SUPPLIED INFORMATION:
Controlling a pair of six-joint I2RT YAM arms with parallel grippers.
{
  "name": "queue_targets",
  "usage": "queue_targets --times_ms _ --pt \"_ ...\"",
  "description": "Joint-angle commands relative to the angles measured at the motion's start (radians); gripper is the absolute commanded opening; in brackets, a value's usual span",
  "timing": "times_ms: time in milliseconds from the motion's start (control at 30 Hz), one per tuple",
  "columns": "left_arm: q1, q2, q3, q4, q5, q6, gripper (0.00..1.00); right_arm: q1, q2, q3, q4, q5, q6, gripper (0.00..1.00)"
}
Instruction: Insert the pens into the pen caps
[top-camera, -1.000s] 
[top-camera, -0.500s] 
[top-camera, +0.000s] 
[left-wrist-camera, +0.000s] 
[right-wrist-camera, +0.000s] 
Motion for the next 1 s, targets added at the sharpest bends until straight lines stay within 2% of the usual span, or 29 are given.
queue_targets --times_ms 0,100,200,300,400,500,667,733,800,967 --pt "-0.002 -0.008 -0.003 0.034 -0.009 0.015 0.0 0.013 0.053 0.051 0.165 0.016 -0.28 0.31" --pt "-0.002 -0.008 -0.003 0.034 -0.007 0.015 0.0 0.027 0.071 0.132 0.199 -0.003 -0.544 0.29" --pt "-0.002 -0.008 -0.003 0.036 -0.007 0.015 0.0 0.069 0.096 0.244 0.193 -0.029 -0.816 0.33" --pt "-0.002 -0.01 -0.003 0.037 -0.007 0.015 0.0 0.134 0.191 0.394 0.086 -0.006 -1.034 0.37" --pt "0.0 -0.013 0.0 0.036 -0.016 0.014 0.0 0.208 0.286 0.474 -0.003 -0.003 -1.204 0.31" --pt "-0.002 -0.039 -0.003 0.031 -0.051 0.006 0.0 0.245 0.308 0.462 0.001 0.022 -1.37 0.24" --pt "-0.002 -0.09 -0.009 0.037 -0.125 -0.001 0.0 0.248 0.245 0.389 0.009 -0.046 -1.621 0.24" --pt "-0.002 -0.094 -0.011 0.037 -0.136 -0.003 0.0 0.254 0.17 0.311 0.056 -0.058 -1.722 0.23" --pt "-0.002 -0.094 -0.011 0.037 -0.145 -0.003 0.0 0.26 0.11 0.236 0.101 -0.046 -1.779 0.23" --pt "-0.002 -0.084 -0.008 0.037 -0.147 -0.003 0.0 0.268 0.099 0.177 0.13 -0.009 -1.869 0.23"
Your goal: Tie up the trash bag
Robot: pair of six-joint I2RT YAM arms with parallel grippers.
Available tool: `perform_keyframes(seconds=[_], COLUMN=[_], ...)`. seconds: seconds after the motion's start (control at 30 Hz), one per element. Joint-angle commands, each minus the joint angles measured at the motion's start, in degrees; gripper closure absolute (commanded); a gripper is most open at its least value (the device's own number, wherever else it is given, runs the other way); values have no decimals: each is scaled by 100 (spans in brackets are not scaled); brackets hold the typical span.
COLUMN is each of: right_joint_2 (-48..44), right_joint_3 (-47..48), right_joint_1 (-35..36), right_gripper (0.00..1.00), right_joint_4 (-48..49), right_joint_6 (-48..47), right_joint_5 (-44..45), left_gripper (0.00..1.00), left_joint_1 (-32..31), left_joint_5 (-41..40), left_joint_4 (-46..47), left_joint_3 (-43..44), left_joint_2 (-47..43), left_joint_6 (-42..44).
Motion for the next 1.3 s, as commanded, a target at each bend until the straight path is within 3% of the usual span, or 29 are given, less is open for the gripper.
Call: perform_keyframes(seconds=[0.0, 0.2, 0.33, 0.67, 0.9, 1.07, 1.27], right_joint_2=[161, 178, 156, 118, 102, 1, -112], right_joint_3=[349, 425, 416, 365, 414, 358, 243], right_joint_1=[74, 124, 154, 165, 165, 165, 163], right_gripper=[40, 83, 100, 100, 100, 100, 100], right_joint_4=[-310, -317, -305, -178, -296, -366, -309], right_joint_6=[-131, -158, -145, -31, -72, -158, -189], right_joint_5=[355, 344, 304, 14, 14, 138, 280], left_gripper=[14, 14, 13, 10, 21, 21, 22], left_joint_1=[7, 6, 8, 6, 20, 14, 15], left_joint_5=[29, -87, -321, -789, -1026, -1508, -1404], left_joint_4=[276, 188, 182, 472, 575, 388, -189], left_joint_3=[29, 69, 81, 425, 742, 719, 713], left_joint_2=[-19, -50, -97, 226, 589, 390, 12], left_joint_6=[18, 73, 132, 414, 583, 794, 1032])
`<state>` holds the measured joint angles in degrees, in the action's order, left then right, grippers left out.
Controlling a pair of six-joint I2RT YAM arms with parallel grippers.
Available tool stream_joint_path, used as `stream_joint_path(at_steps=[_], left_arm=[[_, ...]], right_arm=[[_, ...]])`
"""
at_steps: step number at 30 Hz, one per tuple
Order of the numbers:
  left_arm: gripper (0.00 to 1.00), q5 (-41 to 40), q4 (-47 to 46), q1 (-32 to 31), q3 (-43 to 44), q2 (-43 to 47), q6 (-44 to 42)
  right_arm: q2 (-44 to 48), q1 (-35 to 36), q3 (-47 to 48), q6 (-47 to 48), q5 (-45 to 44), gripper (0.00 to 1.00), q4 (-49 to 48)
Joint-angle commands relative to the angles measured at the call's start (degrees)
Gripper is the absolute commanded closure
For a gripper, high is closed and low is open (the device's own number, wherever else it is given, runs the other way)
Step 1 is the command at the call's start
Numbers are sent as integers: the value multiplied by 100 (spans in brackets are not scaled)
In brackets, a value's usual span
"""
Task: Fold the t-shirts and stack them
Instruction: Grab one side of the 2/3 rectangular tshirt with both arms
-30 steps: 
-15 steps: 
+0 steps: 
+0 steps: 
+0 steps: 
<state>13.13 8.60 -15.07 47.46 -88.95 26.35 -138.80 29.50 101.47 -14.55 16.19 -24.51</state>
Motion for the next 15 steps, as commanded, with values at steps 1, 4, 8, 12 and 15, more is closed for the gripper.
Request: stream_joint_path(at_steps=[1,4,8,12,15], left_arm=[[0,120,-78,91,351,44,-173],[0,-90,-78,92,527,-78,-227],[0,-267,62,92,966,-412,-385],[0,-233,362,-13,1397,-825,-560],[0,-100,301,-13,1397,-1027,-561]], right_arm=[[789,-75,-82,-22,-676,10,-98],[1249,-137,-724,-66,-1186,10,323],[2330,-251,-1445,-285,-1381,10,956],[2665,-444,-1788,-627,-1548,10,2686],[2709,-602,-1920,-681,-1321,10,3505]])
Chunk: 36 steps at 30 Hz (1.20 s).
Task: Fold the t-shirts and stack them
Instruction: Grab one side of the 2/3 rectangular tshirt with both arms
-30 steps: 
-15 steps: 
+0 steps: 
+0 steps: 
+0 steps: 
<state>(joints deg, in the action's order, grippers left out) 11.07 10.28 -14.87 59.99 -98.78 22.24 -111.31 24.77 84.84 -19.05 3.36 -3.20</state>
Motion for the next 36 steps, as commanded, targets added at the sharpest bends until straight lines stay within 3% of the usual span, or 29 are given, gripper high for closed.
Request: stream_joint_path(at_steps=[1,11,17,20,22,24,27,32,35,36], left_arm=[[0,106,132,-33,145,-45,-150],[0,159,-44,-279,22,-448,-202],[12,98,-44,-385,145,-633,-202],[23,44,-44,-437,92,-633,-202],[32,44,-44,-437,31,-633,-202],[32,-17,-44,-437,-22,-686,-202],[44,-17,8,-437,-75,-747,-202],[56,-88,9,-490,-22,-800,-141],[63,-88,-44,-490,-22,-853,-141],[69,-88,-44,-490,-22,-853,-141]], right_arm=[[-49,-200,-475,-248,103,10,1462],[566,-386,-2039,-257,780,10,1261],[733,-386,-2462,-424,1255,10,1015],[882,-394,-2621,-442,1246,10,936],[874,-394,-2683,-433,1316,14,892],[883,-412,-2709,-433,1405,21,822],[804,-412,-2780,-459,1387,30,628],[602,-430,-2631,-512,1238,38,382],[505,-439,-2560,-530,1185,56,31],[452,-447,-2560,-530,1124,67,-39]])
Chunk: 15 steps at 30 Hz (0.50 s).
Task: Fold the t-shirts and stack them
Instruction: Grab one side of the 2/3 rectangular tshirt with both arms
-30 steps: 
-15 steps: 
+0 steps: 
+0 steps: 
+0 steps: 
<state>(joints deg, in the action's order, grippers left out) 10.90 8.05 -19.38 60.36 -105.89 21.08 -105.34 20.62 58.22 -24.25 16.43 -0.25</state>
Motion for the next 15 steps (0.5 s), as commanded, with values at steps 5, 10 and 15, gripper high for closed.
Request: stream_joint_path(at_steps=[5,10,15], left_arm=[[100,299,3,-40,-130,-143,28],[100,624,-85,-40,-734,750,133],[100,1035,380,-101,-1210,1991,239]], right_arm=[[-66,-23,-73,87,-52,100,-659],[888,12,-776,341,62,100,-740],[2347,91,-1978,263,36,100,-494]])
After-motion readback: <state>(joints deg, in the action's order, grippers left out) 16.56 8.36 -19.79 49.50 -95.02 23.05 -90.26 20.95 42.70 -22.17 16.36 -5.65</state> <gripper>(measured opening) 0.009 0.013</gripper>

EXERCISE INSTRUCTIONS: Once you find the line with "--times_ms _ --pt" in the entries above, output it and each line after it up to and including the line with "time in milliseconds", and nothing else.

RESPONSE TO THE EXERCISE:
  "usage": "queue_targets --times_ms _ --pt \"_ ...\"",
  "description": "Joint-angle commands relative to the angles measured at the motion's start (radians); gripper is the absolute commanded opening; in brackets, a value's usual span",
  "timing": "times_ms: time in milliseconds from the motion's start (control at 30 Hz), one per tuple",

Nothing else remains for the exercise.